Although the present invention has been described with reference to the above embodiments, the present invention is not limited thereto. Those skilled in the art will appreciate that modifications and variations can be made without departing from the spirit and scope of the present invention and that such modifications and variations also fall within the present invention.

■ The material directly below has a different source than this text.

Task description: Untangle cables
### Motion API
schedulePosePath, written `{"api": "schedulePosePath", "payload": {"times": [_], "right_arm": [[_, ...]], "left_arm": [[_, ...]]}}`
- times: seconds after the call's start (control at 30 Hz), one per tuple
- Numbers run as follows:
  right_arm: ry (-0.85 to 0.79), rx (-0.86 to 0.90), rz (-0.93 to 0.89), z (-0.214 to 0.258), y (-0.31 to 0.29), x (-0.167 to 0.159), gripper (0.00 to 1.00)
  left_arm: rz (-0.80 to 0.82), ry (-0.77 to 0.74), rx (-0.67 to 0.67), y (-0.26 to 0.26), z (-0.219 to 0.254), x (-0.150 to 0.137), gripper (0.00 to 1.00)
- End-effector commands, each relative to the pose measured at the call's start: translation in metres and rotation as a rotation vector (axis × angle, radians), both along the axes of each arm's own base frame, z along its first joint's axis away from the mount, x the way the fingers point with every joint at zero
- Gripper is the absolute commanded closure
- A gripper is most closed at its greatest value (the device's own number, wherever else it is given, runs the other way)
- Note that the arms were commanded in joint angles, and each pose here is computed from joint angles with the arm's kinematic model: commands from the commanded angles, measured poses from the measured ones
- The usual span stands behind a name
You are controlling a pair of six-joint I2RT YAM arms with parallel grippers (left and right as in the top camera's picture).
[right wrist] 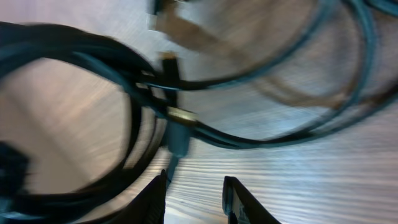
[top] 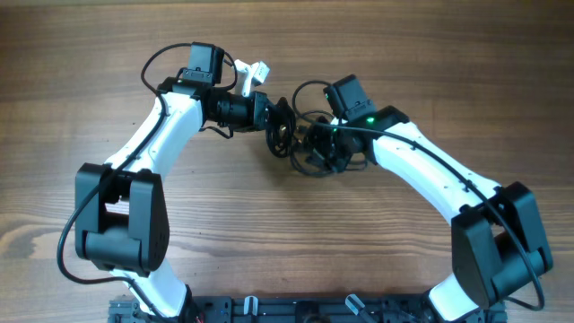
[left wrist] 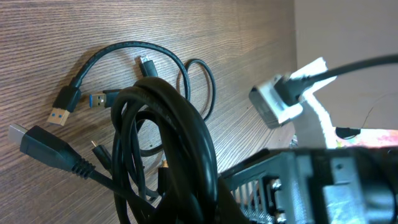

According to the configuration of the present invention as described above, since unnecessary portions (parts of H1, H1 'and H2') of the yoke are removed, the size (particularly, the height) can be reduced. Therefore, the height of the motor can be lowered, and the stability of the movement is increased. Since the yoke does not have to support the force generated by the motor, the choice of yoke material is wider, and it is possible to use the one having excellent magnetic properties.

Claims (4)

In a linear motor having a movable part having a coil and a fixed part extending in a long direction along the moving direction of the movable part, The fixing part is a support and a two side yoke fixed to face each other and separated from each other, and a central yoke positioned between the two side yoke and spaced apart from each other and the two side yoke, By having permanent magnets attached to each of the two side yokes and the opposite side surfaces of the central yoke, each of which is disposed to change polarity along the longitudinal direction, A linear motor that exits one side yoke, passes through a central yoke, enters a side yoke on the other side, and then passes back through the center yoke to form a return flux to the one side yoke. delete The linear motor according to claim 1, wherein the side yoke has a trapezoidal cross section perpendicular to its longitudinal direction, and the support has a dovetail fitting groove into which the side yoke is fitted. The support of claim 1, wherein the support of the fixing part includes supporters facing each other, and the support further includes a fixing piece fixed to an end of the support, and the side yoke is coupled to the support by coupling the fixing piece. Set linear motor.